But if Al Jazeera is as steadfast and smart as it seems to be, slowly but surely, the upstart will make its presence felt. It will take time, for sure.

The Prejudice: 

In a post 9/11 America, the natives don't automatically trust anything with an "Al" in its name. Larry David lampooned and properly ridiculed this prejudice hilariously in an episode of Curb Your Enthusiasm. Even if viewers don't WANT to like Al Jazeera, they could be won over by the network's presentation. We fear what we don't know. The more Al Jazeera becomes a constant presence in our lives, the easier it will be for the network to come across as a TV news operation, and not some vague sort of Arabic news operation.

We Don't Like Foreigners:

Many years ago, Bill Murray, appearing as a newsman on Saturday Night Live's Weekend Update segment, dismissed the Oscar nominations of Brits by saying ridiculously and smugly, "They're foreigners -- and we don't like them!" It got a lot of laughs, but there is a thread of truth in the joke, too. Al Jazeera should celebrate the difference in its style and approach to the U.S. news networks.
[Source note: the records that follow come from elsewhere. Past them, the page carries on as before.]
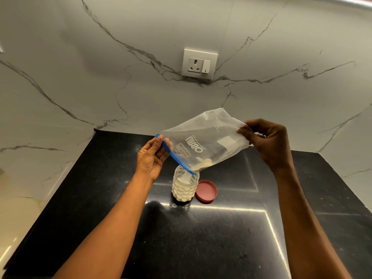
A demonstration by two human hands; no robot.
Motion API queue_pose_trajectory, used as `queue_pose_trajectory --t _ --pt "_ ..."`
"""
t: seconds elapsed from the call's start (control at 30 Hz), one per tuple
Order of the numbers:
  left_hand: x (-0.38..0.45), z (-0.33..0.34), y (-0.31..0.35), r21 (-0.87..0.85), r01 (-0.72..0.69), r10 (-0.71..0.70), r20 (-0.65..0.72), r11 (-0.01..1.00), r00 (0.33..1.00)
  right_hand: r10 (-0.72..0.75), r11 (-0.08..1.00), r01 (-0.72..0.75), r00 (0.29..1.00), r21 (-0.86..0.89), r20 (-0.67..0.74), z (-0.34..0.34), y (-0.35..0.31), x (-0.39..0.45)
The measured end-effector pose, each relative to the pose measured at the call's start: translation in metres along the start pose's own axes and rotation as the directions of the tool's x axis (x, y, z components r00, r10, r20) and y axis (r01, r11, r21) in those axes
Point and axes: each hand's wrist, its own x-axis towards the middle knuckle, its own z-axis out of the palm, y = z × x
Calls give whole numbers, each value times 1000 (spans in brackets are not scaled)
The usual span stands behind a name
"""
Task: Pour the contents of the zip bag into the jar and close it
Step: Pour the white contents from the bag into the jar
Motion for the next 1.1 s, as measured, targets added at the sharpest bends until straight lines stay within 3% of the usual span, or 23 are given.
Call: queue_pose_trajectory --t 1.1 --pt "0 -2 6 -16 -1 1 -3 1000 1000 -43 999 44 999 -24 7 5 0 5"
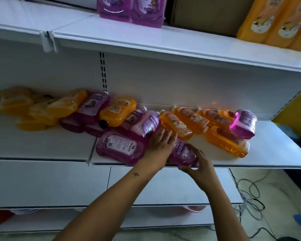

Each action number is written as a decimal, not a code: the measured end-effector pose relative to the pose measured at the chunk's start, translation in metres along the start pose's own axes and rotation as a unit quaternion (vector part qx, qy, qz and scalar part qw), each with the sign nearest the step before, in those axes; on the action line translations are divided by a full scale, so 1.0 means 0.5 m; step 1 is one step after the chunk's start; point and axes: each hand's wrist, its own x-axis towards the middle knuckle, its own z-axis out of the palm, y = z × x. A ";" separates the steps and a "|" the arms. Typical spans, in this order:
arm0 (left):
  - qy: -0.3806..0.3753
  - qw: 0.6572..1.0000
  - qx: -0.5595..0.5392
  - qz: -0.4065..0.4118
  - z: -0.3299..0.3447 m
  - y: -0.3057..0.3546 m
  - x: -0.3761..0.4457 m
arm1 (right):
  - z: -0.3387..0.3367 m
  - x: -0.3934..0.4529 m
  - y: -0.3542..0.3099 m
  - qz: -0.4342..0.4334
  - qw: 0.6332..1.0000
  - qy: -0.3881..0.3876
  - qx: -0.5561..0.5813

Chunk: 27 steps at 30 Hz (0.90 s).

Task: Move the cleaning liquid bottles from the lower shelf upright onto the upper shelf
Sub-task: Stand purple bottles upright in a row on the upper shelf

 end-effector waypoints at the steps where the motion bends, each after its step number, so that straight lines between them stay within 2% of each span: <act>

It should not worry about assimilating and joining the crowd. Let the crowd join it.

News. News. News. 

Yes, it's true that lots of Americans care more about Lindsay Lohan than Joe Biden. But, hopefully, a good number also want informed, serious, unfiltered news, too. This is the audience that Al Jazeera needs to please. Netflix has demonstrated the wisdom of targeting a certain audience and focusing on reaching it (so, for that matter, has the Fox News Channel). Al Jazeera has the deep pockets and patience to find this group of viewers and come up with ways day after day to keep it hooked and happy.

SOME Pizzazz, Please: 

We are, ultimately, Americans. We crave a little fun with our daily diet of vegetables and vitamins. So, by all means, have fun in the way you give us the news. Don't make every story seem to have the gravity of, say, the Nuremberg trials.

Don't Listen to Critics!:

Al Jazeera is going to go under the microscope. Every slip-up, foible and mistake will be magnified because it is the new kid on the block and people like to find fault with newcomers. The company must continue to follow its mission of presenting news in a clear, straightforward manner. People will catch on. Be patient. I worked for USA Today in its earliest days -- and this was an all-American product, remember. Yet, it, too, was greeted with tremendous suspicion. Now it is a mainstay. These things take time. 

Ultimately, Al Jazeera has a prime opportunity to make its mark. It probably won't flourish overnight because Americans' viewing habits are rather embedded. But good work has a way of being rewarded.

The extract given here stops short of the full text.